- [About this task]: Beneath this task is a listing; retype all of it exactly.

- [Given material]:

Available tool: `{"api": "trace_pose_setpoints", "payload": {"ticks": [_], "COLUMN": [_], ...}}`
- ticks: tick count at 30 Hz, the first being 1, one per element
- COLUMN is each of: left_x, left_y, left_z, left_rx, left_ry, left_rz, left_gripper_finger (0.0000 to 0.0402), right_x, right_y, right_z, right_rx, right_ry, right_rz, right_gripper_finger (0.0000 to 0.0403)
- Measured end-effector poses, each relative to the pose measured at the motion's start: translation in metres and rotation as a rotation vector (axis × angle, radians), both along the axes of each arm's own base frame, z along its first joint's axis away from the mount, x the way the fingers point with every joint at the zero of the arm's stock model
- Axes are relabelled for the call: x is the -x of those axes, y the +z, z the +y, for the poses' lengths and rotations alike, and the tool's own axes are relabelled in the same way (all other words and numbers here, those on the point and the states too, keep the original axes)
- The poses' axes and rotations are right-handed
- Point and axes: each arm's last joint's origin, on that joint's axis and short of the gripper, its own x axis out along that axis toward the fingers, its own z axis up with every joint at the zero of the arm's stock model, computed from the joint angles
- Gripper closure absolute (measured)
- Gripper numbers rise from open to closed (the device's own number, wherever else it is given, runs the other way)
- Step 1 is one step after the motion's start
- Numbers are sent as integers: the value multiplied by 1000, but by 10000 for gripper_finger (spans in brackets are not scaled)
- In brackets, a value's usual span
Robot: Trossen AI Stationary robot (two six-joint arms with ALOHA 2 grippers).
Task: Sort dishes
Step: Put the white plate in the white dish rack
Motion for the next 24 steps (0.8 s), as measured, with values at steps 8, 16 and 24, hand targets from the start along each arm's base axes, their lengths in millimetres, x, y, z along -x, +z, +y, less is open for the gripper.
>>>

- [Expected answer]:
Available tool: `{"api": "trace_pose_setpoints", "payload": {"ticks": [_], "COLUMN": [_], ...}}`
- ticks: tick count at 30 Hz, the first being 1, one per element
- COLUMN is each of: left_x, left_y, left_z, left_rx, left_ry, left_rz, left_gripper_finger (0.0000 to 0.0402), right_x, right_y, right_z, right_rx, right_ry, right_rz, right_gripper_finger (0.0000 to 0.0403)
- Measured end-effector poses, each relative to the pose measured at the motion's start: translation in metres and rotation as a rotation vector (axis × angle, radians), both along the axes of each arm's own base frame, z along its first joint's axis away from the mount, x the way the fingers point with every joint at the zero of the arm's stock model
- Axes are relabelled for the call: x is the -x of those axes, y the +z, z the +y, for the poses' lengths and rotations alike, and the tool's own axes are relabelled in the same way (all other words and numbers here, those on the point and the states too, keep the original axes)
- The poses' axes and rotations are right-handed
- Point and axes: each arm's last joint's origin, on that joint's axis and short of the gripper, its own x axis out along that axis toward the fingers, its own z axis up with every joint at the zero of the arm's stock model, computed from the joint angles
- Gripper closure absolute (measured)
- Gripper numbers rise from open to closed (the device's own number, wherever else it is given, runs the other way)
- Step 1 is one step after the motion's start
- Numbers are sent as integers: the value multiplied by 1000, but by 10000 for gripper_finger (spans in brackets are not scaled)
- In brackets, a value's usual span
Robot: Trossen AI Stationary robot (two six-joint arms with ALOHA 2 grippers).
Task: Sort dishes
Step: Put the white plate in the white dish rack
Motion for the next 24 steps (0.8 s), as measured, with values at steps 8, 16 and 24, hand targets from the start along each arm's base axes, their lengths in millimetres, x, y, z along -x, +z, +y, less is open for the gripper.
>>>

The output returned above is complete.